======== Source material
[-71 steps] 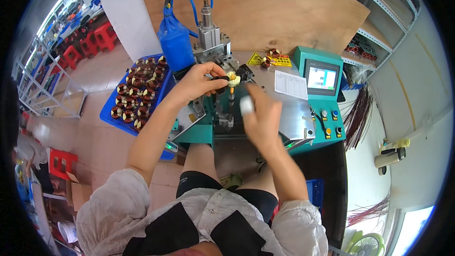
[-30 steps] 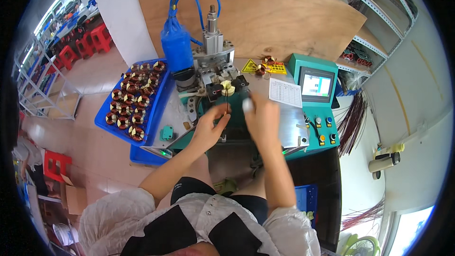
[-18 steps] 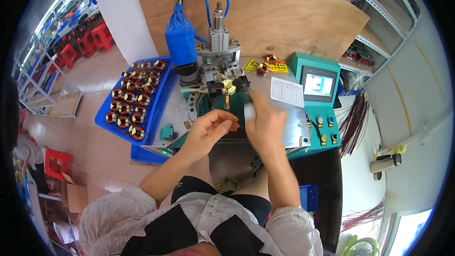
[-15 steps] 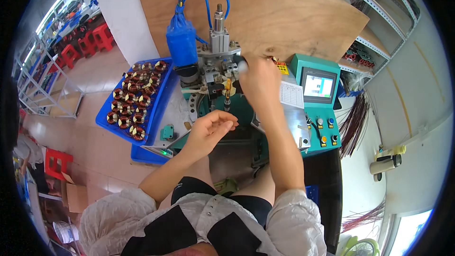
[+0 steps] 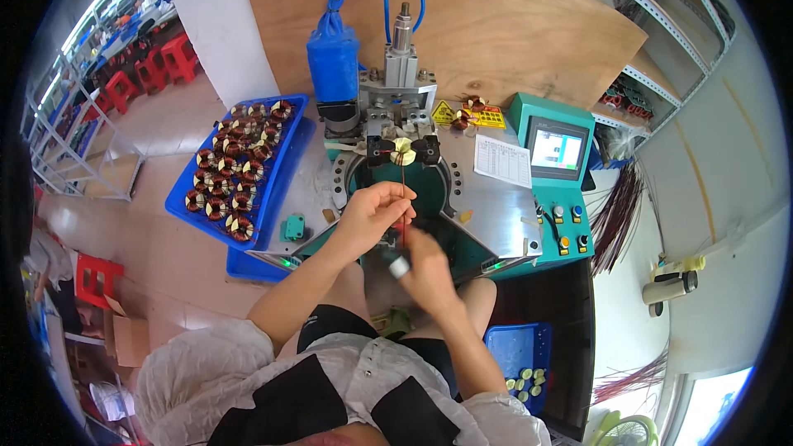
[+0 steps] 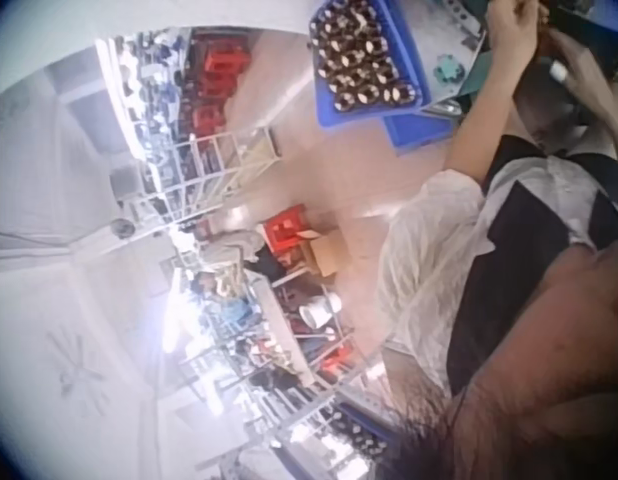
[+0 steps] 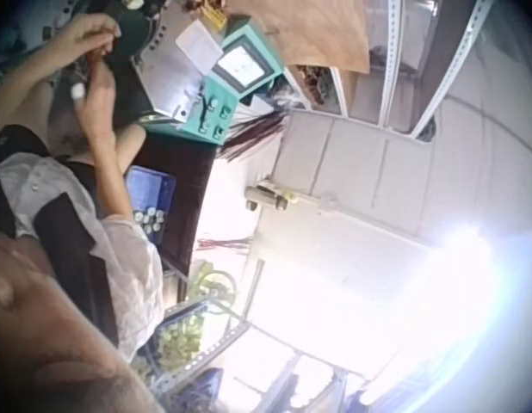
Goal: The person winds wire around toroidal cores using a winding machine, wraps tape around the wound cores by hand, and places the finished coils into a tray.
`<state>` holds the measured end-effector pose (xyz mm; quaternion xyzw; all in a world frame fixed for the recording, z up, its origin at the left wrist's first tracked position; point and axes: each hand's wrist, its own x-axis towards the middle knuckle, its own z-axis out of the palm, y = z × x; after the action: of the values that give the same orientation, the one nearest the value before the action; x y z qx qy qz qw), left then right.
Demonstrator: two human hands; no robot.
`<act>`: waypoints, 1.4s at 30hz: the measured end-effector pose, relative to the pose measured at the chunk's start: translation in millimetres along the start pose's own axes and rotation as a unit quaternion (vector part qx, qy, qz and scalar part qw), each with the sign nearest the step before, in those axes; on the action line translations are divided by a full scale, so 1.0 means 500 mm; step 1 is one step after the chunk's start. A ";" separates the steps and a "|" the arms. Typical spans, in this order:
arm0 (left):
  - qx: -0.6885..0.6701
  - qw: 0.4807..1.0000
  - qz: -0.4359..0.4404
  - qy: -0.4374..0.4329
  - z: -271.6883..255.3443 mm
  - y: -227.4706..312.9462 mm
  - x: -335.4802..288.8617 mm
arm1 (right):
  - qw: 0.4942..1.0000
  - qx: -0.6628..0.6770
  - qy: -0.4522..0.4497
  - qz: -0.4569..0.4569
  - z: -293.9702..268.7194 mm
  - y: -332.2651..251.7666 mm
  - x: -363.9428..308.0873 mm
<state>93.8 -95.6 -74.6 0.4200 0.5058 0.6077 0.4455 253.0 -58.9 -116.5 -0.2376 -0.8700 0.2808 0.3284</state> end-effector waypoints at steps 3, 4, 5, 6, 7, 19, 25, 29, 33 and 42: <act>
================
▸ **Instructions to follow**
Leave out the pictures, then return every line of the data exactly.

▸ **Task answer**
[-71 steps] 
[-30 steps] 
[-18 steps] 
[-15 steps] 
[+0 steps] 
[+0 steps] 
[+0 steps] 
Goal: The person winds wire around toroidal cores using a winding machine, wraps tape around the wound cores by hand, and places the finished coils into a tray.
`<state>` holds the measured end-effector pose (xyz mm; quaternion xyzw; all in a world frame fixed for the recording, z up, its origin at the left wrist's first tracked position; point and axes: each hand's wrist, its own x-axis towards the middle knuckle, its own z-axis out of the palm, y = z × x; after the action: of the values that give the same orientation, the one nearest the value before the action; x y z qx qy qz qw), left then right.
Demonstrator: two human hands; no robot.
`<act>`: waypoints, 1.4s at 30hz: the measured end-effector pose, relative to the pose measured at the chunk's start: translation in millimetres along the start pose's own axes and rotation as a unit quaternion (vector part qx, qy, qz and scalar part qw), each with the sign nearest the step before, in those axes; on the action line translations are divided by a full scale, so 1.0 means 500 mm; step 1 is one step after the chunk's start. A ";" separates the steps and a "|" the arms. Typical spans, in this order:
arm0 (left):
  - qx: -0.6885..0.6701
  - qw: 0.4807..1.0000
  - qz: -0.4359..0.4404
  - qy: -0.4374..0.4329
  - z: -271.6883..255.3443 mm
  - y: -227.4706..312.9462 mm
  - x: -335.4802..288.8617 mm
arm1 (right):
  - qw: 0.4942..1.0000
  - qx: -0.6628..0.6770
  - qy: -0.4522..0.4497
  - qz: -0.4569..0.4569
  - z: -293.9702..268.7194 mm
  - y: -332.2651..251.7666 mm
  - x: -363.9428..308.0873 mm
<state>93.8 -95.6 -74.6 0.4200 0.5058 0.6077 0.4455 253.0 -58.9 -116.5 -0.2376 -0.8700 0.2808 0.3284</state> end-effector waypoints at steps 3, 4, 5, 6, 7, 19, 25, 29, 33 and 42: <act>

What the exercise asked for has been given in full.